Sometimes I get these messages from monit and I can't understand why they occur or what they mean. I checked munin and I do not see anything abnormal in cpu usage. Code: Date: Mon, 10 Mar 2014 13:05:27 Action: alert Host: server1 Description: cpu wait usage of 99.9% matches resource limit [cpu wait usage>20.0%] Code: Date: Mon, 10 Mar 2014 13:06:29 Action: alert Host: server1 Description: 'xxxxxx' cpu wait usage check succeeded [current cpu wait usage=0.0%]
Hi Did you checked which process was eating the resource. Use TOP then shift F then choose m or n which will sort the process according to the usage. Further check lsof -u (PID of max CPU utilization) Br// Srijan
I received the message in my inbox hours after the incident. So I had no chance to investigate online the cpu usage. MUNIN graphs of cpu revealed nothing extraordinary. Generally low cpu usage. This is from /etc/monit/monitrc: Code: check system server1.surf-anonymous.info if loadavg (1min) > 70 then alert if loadavg (5min) > 40 then alert if memory usage > 75% then alert if swap usage > 25% then alert if cpu usage (user) > 70% then alert if cpu usage (system) > 30% then alert if cpu usage (wait) > 20% then alert Does it help?

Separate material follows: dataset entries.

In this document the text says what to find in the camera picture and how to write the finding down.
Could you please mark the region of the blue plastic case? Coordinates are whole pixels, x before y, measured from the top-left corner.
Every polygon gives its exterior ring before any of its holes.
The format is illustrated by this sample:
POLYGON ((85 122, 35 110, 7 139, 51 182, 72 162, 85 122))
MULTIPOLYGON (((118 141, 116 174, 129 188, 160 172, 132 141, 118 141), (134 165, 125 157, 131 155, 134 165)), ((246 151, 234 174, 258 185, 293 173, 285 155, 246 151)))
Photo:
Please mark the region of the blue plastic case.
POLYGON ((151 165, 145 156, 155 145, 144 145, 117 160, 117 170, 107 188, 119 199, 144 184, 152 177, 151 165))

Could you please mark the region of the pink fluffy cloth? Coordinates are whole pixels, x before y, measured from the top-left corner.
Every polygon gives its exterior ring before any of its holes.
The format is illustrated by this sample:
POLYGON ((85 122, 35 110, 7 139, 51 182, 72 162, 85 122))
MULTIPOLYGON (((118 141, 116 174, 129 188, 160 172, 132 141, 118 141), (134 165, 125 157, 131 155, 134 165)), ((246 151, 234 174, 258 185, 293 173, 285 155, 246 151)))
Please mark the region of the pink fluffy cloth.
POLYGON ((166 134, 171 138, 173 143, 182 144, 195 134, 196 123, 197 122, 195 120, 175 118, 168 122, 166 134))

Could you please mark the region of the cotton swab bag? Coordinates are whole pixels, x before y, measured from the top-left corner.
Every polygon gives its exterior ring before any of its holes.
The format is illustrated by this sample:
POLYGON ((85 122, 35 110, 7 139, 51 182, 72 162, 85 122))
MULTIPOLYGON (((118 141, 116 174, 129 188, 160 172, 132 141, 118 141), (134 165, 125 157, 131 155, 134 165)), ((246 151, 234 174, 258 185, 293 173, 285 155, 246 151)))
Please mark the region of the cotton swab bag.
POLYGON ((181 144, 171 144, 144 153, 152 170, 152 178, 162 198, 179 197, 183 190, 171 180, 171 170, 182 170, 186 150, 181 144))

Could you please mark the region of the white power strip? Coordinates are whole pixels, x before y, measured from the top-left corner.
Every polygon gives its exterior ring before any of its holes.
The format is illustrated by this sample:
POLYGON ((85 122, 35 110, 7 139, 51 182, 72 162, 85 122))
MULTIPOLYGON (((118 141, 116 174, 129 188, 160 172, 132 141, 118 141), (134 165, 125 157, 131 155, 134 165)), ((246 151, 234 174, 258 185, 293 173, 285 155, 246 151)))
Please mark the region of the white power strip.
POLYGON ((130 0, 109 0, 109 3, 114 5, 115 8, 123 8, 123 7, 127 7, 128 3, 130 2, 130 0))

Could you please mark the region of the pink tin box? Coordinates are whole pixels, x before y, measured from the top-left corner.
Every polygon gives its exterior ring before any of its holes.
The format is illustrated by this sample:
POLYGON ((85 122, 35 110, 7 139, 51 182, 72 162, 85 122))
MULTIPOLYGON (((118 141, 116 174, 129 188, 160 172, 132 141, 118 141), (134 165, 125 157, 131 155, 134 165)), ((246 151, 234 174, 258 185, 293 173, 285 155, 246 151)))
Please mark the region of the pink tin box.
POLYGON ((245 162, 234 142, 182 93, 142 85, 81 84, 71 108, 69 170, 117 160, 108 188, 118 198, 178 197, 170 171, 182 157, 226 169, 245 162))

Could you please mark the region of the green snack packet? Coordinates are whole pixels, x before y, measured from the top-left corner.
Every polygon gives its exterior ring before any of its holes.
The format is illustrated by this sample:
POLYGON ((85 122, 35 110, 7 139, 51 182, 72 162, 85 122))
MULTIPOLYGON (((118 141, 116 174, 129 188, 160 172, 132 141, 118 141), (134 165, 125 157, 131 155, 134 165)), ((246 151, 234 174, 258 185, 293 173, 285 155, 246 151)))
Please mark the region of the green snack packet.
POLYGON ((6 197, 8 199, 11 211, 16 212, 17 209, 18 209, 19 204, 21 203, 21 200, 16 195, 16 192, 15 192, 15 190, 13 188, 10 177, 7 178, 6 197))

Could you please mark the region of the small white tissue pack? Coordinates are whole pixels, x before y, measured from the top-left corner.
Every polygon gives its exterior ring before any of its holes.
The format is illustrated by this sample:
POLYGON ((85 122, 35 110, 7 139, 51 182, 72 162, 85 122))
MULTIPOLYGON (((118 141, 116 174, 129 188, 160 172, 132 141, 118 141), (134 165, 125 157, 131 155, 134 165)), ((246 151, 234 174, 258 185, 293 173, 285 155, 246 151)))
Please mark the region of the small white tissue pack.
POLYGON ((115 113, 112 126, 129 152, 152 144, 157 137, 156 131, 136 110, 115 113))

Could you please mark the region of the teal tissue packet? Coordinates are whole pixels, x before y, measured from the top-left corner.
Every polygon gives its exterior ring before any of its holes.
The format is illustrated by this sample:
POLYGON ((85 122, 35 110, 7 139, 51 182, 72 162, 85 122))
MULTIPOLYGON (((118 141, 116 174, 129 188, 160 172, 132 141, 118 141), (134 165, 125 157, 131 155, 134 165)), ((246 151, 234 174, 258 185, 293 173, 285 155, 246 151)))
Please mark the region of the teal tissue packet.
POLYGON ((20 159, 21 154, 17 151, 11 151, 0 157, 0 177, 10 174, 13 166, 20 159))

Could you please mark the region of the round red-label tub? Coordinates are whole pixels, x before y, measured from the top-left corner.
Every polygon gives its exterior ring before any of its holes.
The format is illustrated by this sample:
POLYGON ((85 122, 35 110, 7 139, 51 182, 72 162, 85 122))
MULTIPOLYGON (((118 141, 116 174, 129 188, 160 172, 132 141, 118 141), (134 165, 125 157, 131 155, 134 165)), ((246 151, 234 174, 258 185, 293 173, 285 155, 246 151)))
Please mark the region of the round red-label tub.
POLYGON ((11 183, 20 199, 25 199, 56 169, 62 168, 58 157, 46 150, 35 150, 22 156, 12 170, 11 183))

Hi This will not help.We can not investigate the previous occured incident. I will suggest you to check the PID at the time of incident occurance. Use IOTOP program to check the waiting time of data waiting for the data from the hardisk read/write function. Br// Srijan
From what I understand the incident lasts no more than 1-2 minutes, see the times of the emails. Even if I am constantly online to catch something that happens once every 3 weeks, I will not have the time to use IOTOP or anything else to extract something meaningfull. All I can do is look at the logs and the munin charts. This is how we troubleshooted all the problems up to now.